> [Data extract]
•••

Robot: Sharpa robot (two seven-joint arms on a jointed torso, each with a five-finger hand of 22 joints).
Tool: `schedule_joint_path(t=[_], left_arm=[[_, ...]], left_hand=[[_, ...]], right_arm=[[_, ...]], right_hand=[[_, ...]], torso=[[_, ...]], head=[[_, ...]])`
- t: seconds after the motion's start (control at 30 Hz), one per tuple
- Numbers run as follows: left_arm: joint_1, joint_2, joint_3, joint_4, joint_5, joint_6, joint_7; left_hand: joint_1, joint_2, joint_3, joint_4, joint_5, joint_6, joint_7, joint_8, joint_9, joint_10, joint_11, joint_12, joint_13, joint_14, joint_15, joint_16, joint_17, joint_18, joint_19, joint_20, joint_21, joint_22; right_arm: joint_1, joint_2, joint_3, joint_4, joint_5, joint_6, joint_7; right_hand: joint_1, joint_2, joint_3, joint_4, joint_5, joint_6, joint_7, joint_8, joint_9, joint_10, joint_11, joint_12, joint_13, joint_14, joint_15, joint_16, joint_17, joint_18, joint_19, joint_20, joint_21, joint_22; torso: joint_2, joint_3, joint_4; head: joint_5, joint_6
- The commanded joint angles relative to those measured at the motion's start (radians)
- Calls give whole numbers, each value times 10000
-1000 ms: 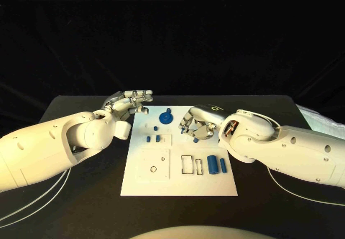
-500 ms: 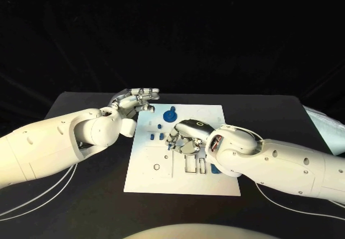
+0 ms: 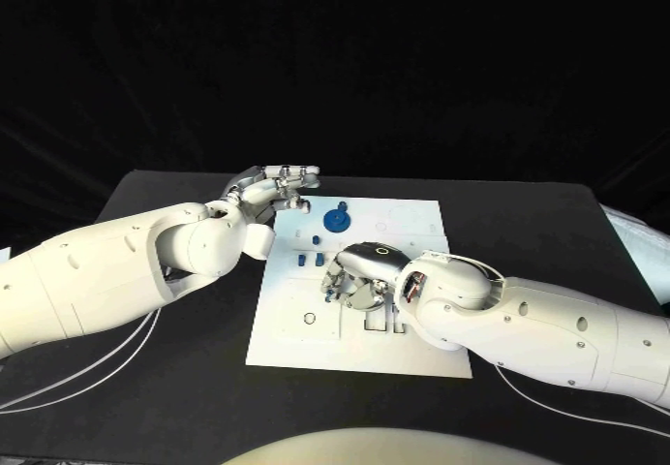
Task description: Assemble the parts on the task board
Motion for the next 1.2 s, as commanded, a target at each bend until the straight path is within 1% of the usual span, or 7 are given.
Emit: schedule_joint_path(t=[0.03,0.33,0.73,0.87,1.03,1.1,1.2], left_arm=[[-4,23,4,3,11,198,54],[-5,22,3,-1,-9,211,43],[-7,45,3,-16,-58,234,38],[-8,53,3,-23,-64,239,38],[-10,72,3,-49,-90,227,45],[-11,88,3,-75,-124,206,63],[-12,100,3,-94,-143,191,72]], left_hand=[[-10,105,-39,11,13,-38,5,30,2,-65,12,35,10,-74,22,-30,-9,121,-33,21,-19,-7],[-6,108,-47,3,12,-49,8,36,2,-79,14,52,14,-81,23,-36,-17,121,-33,20,-32,-16],[-6,108,-47,3,12,-49,8,36,2,-79,14,52,14,-81,23,-36,-17,121,-33,20,-32,-16],[-6,108,-47,3,12,-49,8,36,2,-79,14,52,14,-81,23,-36,-17,121,-33,20,-32,-16],[-6,108,-47,3,12,-49,8,36,2,-79,14,52,14,-81,23,-36,-17,121,-33,20,-32,-16],[-6,108,-47,3,12,-49,8,36,2,-79,14,52,14,-81,23,-36,-17,121,-33,20,-32,-16],[-6,108,-47,3,12,-49,8,36,2,-79,14,52,14,-81,23,-36,-17,121,-33,20,-32,-16]], right_arm=[[-18,23,-3,-17,-368,295,-31],[-30,56,-7,-71,-692,331,-198],[-72,203,-9,-93,-1250,237,-522],[-89,247,-12,-91,-1310,398,-534],[-105,314,-25,-106,-1343,817,-468],[-111,336,-34,-130,-1350,976,-468],[-114,335,-46,-148,-1355,929,-531]], right_hand=[[43,66,57,-18,49,-12,36,13,17,45,26,-57,1,290,-5,60,20,139,68,-2,40,15],[43,66,57,-18,49,-12,36,13,17,45,26,-57,1,290,-5,60,20,139,68,-2,40,15],[32,67,86,-42,122,-20,44,4,26,61,33,-95,-16,295,2,83,43,135,75,3,60,38],[27,65,89,-45,133,-21,45,3,27,63,34,-100,-18,294,3,81,40,135,75,4,60,38],[-26,12,60,-51,145,-24,52,-3,35,68,43,-130,-30,294,11,88,46,133,74,10,68,44],[-122,-52,-12,-39,186,-35,53,-14,46,70,48,-181,-46,300,23,116,74,129,82,19,90,70],[-286,-176,-128,3,351,-202,114,-110,21,-67,106,-312,-81,295,78,116,68,131,54,48,71,31]], torso=[[-4,2,5],[-8,4,-7],[0,-5,10],[-3,-6,0],[-7,-5,3],[-8,-7,8],[-10,-5,2]], head=[[38,-36],[85,-66],[99,-98],[101,-123],[110,-134],[112,-137],[127,-137]])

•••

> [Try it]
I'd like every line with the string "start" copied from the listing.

> [Output]
- t: seconds after the motion's start (control at 30 Hz), one per tuple
- The commanded joint angles relative to those measured at the motion's start (radians)

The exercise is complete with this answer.